Bay Ferries operated ferry service across the Gulf of Maine from Yarmouth, Nova Scotia, to Bar Harbor, Maine, and from Yarmouth, Nova Scotia, to Portland, Maine, using a high speed catamaran ferry service using the marketing name The Cat.

This ferry route was initiated in 1955 by the Government of Canada at the insistence of tourism operators and fish exporters in southwestern Nova Scotia. Throughout the 19th century and early 20th century, steamship service from Yarmouth to New York City, Boston and Portland, Maine, had been provided by various operators, lastly the Dominion Atlantic Railway, subsequently Canadian Pacific. The resurrected service in 1955 saw new ferry terminals constructed in Yarmouth and Bar Harbor and used the newly commissioned ferry MV Bluenose, named after Nova Scotia's famous racing schooner Bluenose.

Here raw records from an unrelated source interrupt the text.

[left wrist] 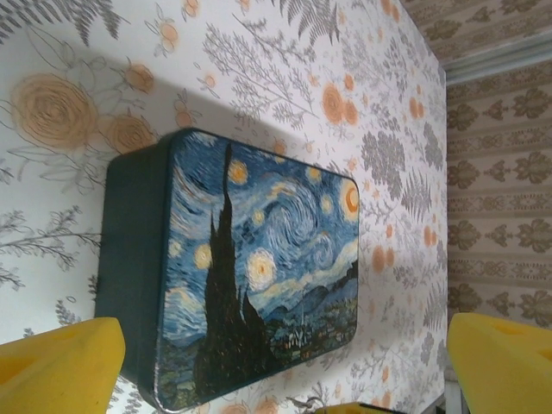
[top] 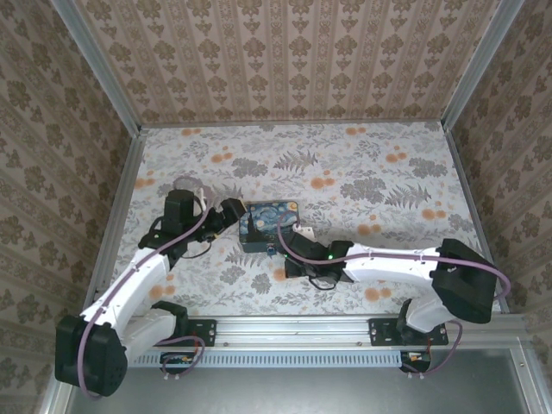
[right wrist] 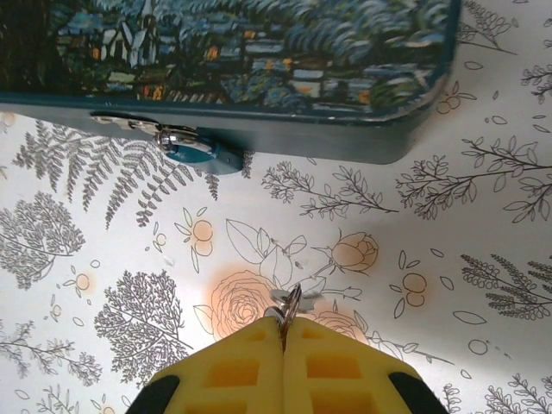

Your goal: Unlock a padlock with a key

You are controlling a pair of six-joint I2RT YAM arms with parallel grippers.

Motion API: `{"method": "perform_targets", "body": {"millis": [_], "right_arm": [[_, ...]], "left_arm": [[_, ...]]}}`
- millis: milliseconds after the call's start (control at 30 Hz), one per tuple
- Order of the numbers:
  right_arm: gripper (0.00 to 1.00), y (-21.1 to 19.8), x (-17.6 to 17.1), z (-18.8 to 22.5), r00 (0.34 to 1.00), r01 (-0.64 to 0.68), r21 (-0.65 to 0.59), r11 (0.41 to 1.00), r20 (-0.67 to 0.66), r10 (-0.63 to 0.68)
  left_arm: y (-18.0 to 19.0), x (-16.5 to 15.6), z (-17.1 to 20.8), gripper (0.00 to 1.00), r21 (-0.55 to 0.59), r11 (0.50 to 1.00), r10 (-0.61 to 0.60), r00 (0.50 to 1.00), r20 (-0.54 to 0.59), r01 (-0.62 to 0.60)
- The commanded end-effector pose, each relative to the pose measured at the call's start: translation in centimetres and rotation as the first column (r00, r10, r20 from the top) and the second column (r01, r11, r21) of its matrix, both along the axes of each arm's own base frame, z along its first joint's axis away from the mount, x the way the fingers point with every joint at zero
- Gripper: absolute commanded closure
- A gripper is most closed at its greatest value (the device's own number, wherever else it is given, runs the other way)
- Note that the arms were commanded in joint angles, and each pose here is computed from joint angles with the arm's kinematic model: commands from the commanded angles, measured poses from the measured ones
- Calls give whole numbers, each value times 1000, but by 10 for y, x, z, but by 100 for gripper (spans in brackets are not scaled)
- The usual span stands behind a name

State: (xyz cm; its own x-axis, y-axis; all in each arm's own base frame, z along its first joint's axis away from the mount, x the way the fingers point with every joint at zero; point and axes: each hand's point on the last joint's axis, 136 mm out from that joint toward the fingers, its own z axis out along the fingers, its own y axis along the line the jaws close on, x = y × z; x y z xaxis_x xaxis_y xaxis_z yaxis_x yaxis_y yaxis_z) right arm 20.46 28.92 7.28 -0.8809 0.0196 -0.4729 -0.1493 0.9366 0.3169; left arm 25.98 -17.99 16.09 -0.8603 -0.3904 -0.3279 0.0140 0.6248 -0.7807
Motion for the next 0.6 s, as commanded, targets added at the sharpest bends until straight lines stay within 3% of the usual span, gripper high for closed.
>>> {"method": "perform_targets", "body": {"millis": [0, 133, 300, 567], "right_arm": [[100, -1, 9, 15, 996, 77, 145, 986, 25, -82], [100, -6, 22, 37, 986, 151, 334, 931, 22, -168], [100, -18, 40, 63, 966, 220, 475, 852, 19, -259], [100, -27, 71, 102, 916, 304, 662, 685, -6, -401]], "left_arm": [[-16, -7, -6, 2, -31, 999, -38, 999, -13, 37], [-43, -14, -3, 4, -104, 992, -74, 997, -19, 72], [-68, -20, 8, 7, -159, 982, -101, 995, -10, 99], [-98, -12, 30, 26, -337, 938, -94, 995, -13, 84]]}}
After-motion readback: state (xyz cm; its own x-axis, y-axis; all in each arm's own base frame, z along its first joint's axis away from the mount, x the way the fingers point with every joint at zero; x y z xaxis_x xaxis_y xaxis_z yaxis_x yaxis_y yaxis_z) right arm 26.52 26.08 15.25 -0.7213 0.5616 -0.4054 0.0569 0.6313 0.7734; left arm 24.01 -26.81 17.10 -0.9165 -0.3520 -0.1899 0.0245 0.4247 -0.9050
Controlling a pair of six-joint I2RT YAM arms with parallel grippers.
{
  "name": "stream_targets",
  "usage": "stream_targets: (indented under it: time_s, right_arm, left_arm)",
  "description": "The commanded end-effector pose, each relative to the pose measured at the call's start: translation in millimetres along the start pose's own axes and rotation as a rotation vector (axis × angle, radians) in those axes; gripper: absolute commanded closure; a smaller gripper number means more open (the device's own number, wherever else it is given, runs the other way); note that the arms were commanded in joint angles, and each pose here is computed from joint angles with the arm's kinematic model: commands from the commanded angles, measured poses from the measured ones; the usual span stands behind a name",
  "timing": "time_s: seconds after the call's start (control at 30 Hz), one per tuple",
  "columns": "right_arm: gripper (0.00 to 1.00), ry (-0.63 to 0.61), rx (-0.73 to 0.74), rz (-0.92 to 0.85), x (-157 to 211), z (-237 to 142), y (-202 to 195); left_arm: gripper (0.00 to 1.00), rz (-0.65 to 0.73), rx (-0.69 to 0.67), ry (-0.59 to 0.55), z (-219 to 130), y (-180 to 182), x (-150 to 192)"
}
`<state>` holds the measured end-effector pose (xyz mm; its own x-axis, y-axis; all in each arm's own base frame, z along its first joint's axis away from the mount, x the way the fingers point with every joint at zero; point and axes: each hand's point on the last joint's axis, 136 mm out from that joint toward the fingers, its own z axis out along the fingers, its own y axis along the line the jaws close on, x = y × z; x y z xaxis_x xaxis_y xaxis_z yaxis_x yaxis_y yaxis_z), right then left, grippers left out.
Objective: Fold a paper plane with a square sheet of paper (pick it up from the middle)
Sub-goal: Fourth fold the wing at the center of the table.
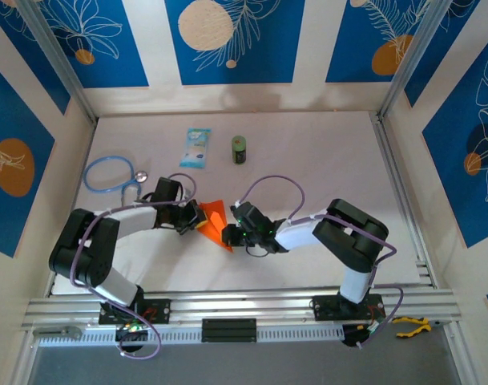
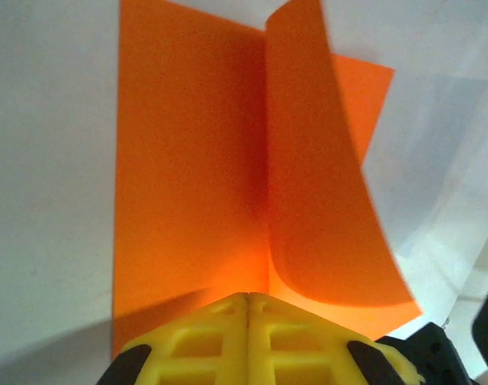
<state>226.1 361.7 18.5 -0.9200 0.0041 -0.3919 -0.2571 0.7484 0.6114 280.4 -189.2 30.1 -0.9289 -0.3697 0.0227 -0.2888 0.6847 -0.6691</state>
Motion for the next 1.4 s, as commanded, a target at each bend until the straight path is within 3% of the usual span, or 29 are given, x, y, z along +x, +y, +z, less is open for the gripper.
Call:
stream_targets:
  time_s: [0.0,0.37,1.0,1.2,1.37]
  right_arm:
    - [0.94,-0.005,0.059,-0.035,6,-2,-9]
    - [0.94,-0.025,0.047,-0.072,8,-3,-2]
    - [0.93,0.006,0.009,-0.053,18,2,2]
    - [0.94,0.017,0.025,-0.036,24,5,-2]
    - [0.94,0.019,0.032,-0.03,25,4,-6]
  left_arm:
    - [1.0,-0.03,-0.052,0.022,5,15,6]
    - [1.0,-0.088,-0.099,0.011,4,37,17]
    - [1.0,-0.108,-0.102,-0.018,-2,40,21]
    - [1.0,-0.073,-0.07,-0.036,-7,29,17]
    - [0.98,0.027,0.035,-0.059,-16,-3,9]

The service was operated by Canadian National and in 1977 was included in the CN reorganization which created CN Marine. In 1982 a newer vessel MV Stena Jutlandica was purchased and renamed MV Bluenose (replacing the previous vessel). In 1986 CN Marine became Marine Atlantic which continued to operate the service, although it was scaled back to a seasonal May–October operation by the mid-1990s. Since the Gulf of Maine service operated to the United States, the vessel was not owned by the Government of Canada and was solely the responsibility of CN and later Marine Atlantic.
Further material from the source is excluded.